Si può o meno condividere l'idea diffusa che la finale tutta italiana agli US Open di tennis - tra Flavia Pennetta e Roberta Vinci - sia stato il migliore spot dell'anno per lo sport italiano. O almeno così farebbe pensare il viaggio last-minute, su un volo di Stato, del premier Matteo Renzi, accompagnato dal presidente del CONI Giovanni Malagò. Tralasciando ogni commento di opportunità o di costo ricaduto sulla collettività (anche su chi neppure sa cosa sia il tennis) o l'imbarazzante immagine che Renzi e Malagò hanno dato esponendo la bandiera nazionale a testa in giù, si possono fare alcune considerazioni. Tra i molti commenti di maniera, usciti per l'occasione, quello più centrato ci pare apparso sul Corriere della Sera, a firma di Marco Imarisio. Vi si legge: "Quell'evento incredibile, ancora più bello perchè inatteso, è frutto dell'imponderabile che rende lo sport un affascinante mistero, non certo della programmazione di un intero movimento."

Questo forse Renzi - l'indaffaratissima primo ministro il quale, tra un "cinque" e un "selfie", non ha trovato ancora il tempo per nominare un responsabile dello Sport presso il suo governo - lo ignora, e si limite a cogliere quel che il paese offre di meglio, per tradurlo in consenso elettorale. Ma dovrebbe invece ben saperlo Malagò, anche perchè lo hanno messo sullo scranno del Foro Italico proprio per quello, e non per costosi e inutili giochi da ricchi, come pare essere la candidatura di Roma per il 2024. Impegno che lo sta distogliendo da tutto il resto.

Può così proseguire Imarisio: "Pennetta-Vinci è il premio alla carriera per due grandi atlete ma non riflette nulla, neppure lo stato di salute del tennis italiano. I successi delle ragazze pugliesi e delle loro colleghe non sono il prodotto di un sistema, ma di un settore privato, le famiglie, che quasi sempre ha scelto di delocalizzare. Sara Errani, finalista al Roland Garros 2013, e la stessa Pennetta, sono italiane di passaporto ma spagnole di formazione. Roberta Vinci è rimasta qui, spostandosi a Palermo dove ha trovato un coach straordinario come Francesco Cinà, che l'ha fatta fiorire a trent'anni, sempre pagando di tasca propria. Camila Giorgi, madre italiana e papà argentino, è in buona sostanza un progetto padre-figlia cresciuto in giro per il mondo, Stati Uniti, Argentina e adesso Italia, ovunque potesse trovare sostegno economico."

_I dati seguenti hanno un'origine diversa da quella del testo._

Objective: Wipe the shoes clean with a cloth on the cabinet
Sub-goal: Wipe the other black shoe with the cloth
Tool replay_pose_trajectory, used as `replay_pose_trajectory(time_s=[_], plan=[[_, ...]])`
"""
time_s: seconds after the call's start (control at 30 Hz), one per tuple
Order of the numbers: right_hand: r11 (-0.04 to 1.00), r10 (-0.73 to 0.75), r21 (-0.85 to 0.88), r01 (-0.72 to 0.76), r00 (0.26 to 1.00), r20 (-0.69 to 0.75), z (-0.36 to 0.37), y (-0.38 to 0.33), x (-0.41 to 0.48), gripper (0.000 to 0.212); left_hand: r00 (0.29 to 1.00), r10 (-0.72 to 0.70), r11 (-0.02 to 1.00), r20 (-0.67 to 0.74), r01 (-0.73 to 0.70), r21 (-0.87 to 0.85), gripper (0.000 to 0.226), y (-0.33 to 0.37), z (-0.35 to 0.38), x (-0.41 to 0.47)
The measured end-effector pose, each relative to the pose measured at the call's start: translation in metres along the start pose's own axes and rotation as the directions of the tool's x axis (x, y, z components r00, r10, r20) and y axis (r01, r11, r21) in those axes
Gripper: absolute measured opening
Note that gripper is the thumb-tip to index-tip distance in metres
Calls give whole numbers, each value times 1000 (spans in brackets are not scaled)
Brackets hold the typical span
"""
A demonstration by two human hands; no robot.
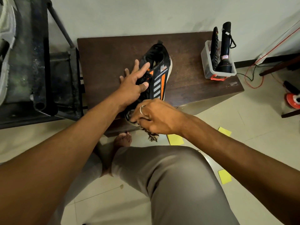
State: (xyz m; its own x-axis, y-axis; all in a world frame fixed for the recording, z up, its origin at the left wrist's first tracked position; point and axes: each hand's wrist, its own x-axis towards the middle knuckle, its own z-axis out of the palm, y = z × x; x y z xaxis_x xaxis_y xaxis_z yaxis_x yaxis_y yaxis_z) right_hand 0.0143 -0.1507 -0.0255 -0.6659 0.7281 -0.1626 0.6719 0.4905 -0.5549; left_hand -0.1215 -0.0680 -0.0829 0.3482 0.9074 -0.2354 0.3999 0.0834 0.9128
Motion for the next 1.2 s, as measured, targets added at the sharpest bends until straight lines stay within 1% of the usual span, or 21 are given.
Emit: replay_pose_trajectory(time_s=[0.07, 0.1, 0.17, 0.2, 0.27, 0.33, 0.4, 0.47, 0.5, 0.53, 0.57, 0.63, 0.7, 0.73, 0.8, 0.87, 0.93, 1.0, 1.07, 1.17, 1.2], plan=[[997, 27, 63, -33, 996, 82, -12, 1, -3, 30, 1000, 1, 1000, -5, -1, 1, 70, 0, 0, 1], [993, 40, 104, -48, 996, 77, -16, 3, -3, 28, 1000, 3, 1000, -5, -3, 1, 70, -1, 0, 1], [987, 60, 152, -51, 997, -55, -16, 8, -5, 25, 1000, 9, 1000, 2, -9, 3, 70, -2, -1, 2], [991, 59, 129, -42, 990, -126, -12, 10, -4, 24, 1000, 13, 1000, 0, -13, 2, 70, -3, -1, 2], [998, 51, 33, -46, 986, -160, 1, 10, -3, 26, 1000, 18, 1000, -4, -18, 5, 70, -2, 0, 1], [999, 41, -17, -44, 991, -124, 8, 6, -4, 29, 1000, 19, 1000, -5, -19, 8, 70, -2, 1, 1], [999, 52, 17, -52, 998, -22, 1, 0, -5, 29, 1000, 14, 1000, -4, -14, 15, 70, -2, 1, 1], [989, 102, 100, -108, 992, 68, -13, 1, -8, 27, 1000, 20, 1000, -4, -20, 20, 70, -3, 0, 2], [979, 131, 147, -139, 989, 63, -19, 4, -10, 27, 1000, 23, 1000, -3, -23, 20, 70, -3, 0, 2], [972, 162, 169, -161, 987, 8, -24, 8, -12, 27, 1000, 28, 999, -3, -28, 20, 69, -3, 1, 2], [976, 181, 139, -168, 980, -84, -26, 15, -13, 27, 999, 36, 999, -5, -36, 22, 70, -2, 1, 1], [982, 178, -30, -189, 961, -212, -22, 26, -14, 28, 998, 60, 996, -29, -59, 60, 70, -2, 4, -1], [961, 205, -145, -235, 959, -193, -10, 25, -17, 32, 992, 107, 982, -63, -95, 164, 71, -1, 9, -4], [957, 217, -159, -242, 963, -161, -4, 21, -18, 33, 987, 137, 969, -85, -116, 219, 72, -1, 12, -5], [970, 215, -98, -222, 974, -70, 2, 11, -21, 31, 973, 192, 938, -128, -144, 314, 72, -3, 17, -7], [972, 229, 49, -228, 973, -21, -6, 9, -23, 29, 963, 225, 918, -151, -158, 364, 72, -5, 19, -8], [972, 234, 57, -230, 969, -76, -14, 15, -22, 27, 965, 216, 927, -146, -156, 341, 70, -5, 18, -8], [965, 221, -98, -242, 957, -190, -12, 22, -18, 28, 972, 189, 949, -141, -144, 280, 71, -3, 16, -7], [953, 233, -150, -264, 952, -197, -2, 15, -14, 30, 977, 162, 964, -140, -126, 235, 72, -4, 16, -7], [981, 192, 48, -189, 979, -69, 0, -2, -13, 30, 979, 140, 970, -147, -106, 218, 73, -7, 16, -6], [969, 223, 112, -219, 974, -25, -6, 0, -14, 28, 981, 137, 971, -139, -106, 213, 73, -7, 16, -6]])
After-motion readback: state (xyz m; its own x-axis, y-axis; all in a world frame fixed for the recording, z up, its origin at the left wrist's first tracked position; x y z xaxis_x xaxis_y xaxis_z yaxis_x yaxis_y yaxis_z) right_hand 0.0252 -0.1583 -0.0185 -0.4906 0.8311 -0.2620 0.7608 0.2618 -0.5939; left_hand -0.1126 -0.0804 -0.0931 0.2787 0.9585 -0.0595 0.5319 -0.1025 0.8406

Concetti del tutto estranei all'atmosfera da "feste&cotillon" cui ci hanno assuefatto i vertici dello sport nostrano, dal CONI in giù. Un continuo girotondo che nasconde molte realtà scomode che non si vogliono vedere e affrontare. Allora, tanto per rimanere al tennis, passa inosservata la circostanza che nei primi 300 del ranking mondiale dei giovani figuri un solo ragazzo italiano, Matteo Donati, e non certo in prima fila. Senza voler richiamare la crisi dei centri federali (come quelli dell'atletica) desolatamente vuoti.

E allora? Conclude Imarisio: "Le meravigliose storie di Flavia, Roberta e altre sono un monumento al coraggio della piccola impresa. E se proprio devono essere specchio o metafora di qualcosa, al massimo lo sono di una iniziativa privata che come al solito sopperisce alle carenze di un settore pubblico inefficiente." Difficile dissentire. Con buona pace di Renzi e Malagò che continueranno a volare (a nostre spese) ovunque sia possibile farsi un selfie.